## Try it:
Reproduce nothing but the closing run of lines: the line with "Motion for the" and each line that follows it to the end of the data.

## Provided material:
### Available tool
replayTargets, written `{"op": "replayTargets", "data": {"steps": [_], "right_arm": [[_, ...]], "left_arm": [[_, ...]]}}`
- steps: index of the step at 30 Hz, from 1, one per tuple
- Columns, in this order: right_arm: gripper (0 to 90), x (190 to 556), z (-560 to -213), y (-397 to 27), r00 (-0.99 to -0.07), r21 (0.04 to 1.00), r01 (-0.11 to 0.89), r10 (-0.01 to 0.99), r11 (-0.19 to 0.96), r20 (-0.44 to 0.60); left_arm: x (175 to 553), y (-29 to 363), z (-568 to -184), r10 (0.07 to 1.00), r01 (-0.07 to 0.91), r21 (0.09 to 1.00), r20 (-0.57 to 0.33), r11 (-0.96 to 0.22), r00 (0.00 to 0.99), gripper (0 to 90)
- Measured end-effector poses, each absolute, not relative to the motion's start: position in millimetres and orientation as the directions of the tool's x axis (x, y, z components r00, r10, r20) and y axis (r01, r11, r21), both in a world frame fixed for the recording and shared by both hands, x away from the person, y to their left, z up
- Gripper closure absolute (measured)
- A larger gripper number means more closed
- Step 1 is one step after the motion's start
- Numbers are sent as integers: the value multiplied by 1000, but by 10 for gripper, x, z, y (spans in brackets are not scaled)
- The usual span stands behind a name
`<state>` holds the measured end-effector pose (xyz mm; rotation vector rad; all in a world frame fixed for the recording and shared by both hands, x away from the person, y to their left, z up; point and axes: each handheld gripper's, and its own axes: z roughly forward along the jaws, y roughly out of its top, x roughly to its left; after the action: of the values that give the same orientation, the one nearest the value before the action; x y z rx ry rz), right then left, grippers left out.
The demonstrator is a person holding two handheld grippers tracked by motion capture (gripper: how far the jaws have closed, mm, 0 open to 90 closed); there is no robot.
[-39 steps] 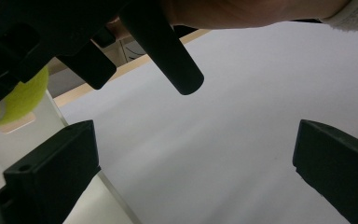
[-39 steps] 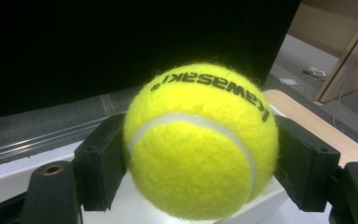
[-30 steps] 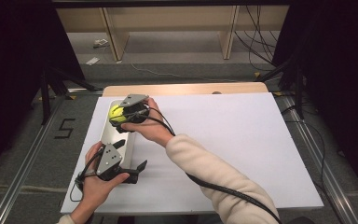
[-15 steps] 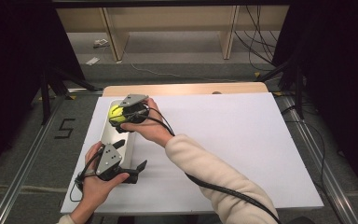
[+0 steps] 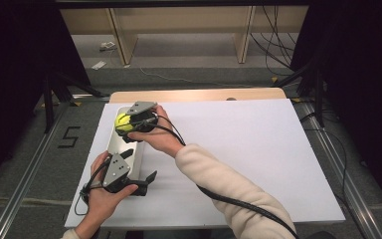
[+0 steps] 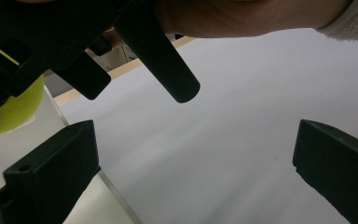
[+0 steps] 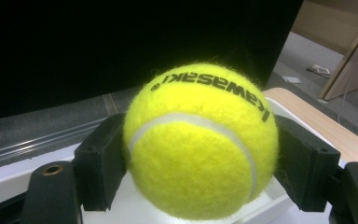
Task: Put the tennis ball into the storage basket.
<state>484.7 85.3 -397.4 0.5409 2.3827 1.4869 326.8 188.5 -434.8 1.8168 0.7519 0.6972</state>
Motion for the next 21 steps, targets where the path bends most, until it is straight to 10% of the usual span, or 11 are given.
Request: {"op": "replayTargets", "data": {"steps": [21], "right_arm": [[261,4865,-3945,913,-893,901,167,448,401,-34]], "left_arm": [[3264,1884,-4343,762,174,940,120,-294,636,0]]}}
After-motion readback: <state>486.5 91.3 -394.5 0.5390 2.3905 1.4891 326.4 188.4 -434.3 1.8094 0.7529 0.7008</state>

## Solution to the exercise:
Motion for the next 21 steps, targets where the path bends most, until it is straight to 10% of the usual span, or 11 are given.
Request: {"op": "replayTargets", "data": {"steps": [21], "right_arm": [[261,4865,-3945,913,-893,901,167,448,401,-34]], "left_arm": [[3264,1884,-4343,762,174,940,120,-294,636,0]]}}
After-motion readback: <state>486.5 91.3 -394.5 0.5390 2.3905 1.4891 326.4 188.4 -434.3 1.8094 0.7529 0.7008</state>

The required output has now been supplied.